LOC17:35
14:35 GMT
WASHINGTON, June 12 (KUNA) -- Despite overwhelming military superiority,
the most powerful nations in the world failed to achieve their objectives in
39 percent of their military operations since World War II, according to a new
University of Georgia (UGA) study.
The study, by assistant professor Patricia L. Sullivan in the UGA School of
Public and International Affairs, explains the circumstances under which more
powerful nations are likely to fail and creates a model that allows
policymakers to calculate the probability of success in current and future
conflicts.
"If you know some key variables ? like thee major objective, the nature of
the target, whether there is going to be another strong state that will
intervene on the side of the target and whether you will have an ally ? you
can get a sense of your probability of victory," said Sullivan, whose study
appears in the June issue of the Journal of Conflict Resolution.
Sullivan said the most important factor influencing whether the more
powerful nation is successful is whether its strategic objective can be
accomplished with brute force alone or requires the cooperation of the
adversary.
Driving the army of Saddam Hussein out of Kuwait in the 1991 Gulf War and
overthrowing his government in 2003 was a brute force objective that was
accomplished relatively quickly, for example, but quelling sectarian violence
and building support for the current government in Iraq has been much more
difficult because it requires target compliance.
"We can try to use brute force to kill insurgents and terrorists, but what
we really need is for the population to be supportive of the government and to
stop supporting the insurgents," Sullivan said. "Otherwise, every time we kill
an insurgent or a terrorist, they are going to be replaced by others."
Based on Sullivans model, the current war in Iraq has a probability of
success of nearly 26 percent with an estimated duration of 10 years.
Sullivan analyzed all 122 post-World War II wars and military interventions
in which the United States, the Soviet Union, Russia, China, Britain or France
fought a weaker adversary. She examined factors such as the type of objective
(on a continuum from brute force to coercive), whether the target was a formal
state, guerilla or terrorist group, whether the target had an ally and whether
the more powerful nation had an ally.
She tested her model and found that it was accurate in 80 percent of
conflicts. It predicted a 7 percent chance of success for the Soviets in the
1979 to 1988 war in Afghanistan and a 93 percent chance of success for the
United States in the 1991 Gulf War.
Previous researchers have hypothesized that more powerful states fail
because of poor strategy choices or a lack of resolve. Sullivan agreed that
those factors play a role, but stressed that those factors do not adequately
explain or predict why powerful countries fail. She points out that more
powerful countries have a greater ability to absorb losses from poor strategy
choices and can more easily change strategies. An emphasis on resolve fails to
explain victories such as the first Gulf War, when many analysts predicted a
difficult war against a highly resolved but much weaker Iraqi army.

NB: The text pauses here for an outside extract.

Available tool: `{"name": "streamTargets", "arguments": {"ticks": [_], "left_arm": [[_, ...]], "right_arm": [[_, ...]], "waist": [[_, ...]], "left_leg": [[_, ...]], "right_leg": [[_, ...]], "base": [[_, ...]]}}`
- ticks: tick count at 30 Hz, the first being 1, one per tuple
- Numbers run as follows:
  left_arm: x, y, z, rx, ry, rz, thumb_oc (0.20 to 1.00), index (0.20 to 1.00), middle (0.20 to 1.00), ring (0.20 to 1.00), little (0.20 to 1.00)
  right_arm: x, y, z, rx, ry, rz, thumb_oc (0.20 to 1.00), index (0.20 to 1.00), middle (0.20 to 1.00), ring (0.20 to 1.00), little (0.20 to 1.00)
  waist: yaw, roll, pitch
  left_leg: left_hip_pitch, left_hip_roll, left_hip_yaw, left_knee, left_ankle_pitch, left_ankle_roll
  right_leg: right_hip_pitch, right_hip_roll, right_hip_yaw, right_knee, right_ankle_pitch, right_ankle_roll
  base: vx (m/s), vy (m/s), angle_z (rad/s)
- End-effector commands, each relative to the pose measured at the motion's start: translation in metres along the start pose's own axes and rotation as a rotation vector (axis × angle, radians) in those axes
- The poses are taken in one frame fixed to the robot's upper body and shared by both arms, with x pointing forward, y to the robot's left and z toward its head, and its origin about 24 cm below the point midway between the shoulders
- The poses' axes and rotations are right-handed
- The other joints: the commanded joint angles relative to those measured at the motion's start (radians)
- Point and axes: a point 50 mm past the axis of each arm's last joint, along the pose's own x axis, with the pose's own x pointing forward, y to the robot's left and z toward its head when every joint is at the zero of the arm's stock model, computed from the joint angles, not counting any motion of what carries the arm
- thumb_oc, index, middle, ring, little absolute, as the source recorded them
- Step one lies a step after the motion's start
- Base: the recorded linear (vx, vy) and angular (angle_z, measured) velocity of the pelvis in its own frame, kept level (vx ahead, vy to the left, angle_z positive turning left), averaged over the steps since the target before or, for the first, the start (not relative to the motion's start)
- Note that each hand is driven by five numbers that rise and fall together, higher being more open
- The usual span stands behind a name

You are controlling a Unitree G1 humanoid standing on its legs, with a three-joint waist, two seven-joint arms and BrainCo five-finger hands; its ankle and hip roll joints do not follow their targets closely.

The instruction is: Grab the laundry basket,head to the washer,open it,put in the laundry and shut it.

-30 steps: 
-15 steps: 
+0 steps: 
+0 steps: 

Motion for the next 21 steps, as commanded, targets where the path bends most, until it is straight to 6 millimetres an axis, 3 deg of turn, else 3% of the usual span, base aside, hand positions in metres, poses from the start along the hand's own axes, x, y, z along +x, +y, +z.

Sullivan said several factors contribute to the relatively low probability
of success in the current Iraq war. Most important, the objective requires the
support of the population and cannot be accomplished by force alone. Factional
infighting, the insurgency and possible insurgent support by countries such as
Iran and Syria further undermine the chance of success.
"No one could have predicted exactly what would happen after we overthrew
the regime of Saddam Hussein," Sullivan said. "But what my model could say was
that if the population was not supportive of whatever new regime we put in
power and the American strategic objective shifted from regime removal to
maintaining the authority of a new government, the likelihood of a successful
outcome would drop from almost 70 percent to just under 26 percent." (end)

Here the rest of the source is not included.